*WHAT THIS TASK INVOLVES*. Each line of the listing that holds "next" counts once; report how many there are, and nothing more.
*** Opening RECORDS ***
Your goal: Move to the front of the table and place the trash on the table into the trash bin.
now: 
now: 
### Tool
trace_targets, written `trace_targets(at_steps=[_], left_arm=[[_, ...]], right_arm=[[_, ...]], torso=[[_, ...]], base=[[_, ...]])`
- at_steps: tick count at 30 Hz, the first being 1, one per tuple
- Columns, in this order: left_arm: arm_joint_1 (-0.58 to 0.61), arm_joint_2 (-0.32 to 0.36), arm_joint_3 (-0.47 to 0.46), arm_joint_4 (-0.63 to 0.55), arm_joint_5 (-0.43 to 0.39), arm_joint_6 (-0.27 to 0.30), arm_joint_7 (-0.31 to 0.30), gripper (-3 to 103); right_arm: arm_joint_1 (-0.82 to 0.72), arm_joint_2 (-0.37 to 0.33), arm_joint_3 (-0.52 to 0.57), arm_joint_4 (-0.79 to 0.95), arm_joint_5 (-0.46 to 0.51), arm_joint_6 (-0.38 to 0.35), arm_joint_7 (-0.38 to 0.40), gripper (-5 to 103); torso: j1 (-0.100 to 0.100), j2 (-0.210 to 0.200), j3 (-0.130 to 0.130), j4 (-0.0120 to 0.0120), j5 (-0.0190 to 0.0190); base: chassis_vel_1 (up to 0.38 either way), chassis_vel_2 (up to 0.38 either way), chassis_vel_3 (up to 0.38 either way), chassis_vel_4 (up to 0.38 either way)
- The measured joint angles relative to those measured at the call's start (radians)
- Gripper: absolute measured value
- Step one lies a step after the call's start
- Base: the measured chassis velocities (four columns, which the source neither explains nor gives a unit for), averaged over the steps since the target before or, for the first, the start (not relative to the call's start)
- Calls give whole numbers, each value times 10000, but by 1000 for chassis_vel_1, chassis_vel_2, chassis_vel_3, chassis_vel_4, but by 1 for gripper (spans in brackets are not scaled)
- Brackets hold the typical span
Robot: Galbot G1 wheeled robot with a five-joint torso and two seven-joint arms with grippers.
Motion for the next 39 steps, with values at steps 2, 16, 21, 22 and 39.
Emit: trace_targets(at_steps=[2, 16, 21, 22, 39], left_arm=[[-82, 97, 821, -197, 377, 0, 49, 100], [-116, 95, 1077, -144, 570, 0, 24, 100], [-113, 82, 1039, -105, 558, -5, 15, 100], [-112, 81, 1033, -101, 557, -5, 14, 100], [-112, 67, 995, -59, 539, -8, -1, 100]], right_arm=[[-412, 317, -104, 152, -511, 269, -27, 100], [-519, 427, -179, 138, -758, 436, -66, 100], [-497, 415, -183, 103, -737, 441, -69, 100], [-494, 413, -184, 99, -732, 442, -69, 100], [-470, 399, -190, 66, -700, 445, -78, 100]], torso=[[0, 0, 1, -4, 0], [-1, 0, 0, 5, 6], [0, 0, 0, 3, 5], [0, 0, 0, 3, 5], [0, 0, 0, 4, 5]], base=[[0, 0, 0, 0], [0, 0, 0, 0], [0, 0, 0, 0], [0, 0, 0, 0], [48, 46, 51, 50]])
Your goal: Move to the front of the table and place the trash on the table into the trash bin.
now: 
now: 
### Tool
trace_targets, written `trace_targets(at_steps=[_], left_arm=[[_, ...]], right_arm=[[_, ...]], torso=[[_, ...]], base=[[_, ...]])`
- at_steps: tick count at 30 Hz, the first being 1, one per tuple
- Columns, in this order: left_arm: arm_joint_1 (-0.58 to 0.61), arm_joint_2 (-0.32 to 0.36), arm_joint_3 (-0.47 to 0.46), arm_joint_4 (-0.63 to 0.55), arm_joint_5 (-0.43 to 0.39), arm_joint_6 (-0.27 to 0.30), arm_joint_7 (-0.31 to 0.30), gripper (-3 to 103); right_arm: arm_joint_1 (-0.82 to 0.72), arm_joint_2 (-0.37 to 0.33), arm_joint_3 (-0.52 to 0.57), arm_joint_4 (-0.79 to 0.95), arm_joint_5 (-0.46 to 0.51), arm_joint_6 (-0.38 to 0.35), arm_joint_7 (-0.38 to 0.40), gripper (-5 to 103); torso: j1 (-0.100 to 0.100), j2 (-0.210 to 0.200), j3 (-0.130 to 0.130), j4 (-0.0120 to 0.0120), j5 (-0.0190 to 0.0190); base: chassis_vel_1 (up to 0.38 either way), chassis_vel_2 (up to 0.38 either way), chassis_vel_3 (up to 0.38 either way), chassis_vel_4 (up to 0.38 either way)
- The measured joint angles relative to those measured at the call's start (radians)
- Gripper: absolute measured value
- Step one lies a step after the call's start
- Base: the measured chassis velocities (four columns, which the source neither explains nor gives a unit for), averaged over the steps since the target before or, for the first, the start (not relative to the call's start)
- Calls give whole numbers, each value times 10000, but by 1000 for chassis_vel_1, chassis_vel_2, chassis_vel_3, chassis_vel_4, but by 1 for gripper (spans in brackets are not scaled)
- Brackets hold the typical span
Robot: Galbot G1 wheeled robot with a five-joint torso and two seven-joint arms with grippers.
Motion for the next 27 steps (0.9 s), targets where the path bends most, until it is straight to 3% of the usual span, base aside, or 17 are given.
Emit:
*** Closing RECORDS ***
*SOLUTION FOR THIS EXERCISE*. 2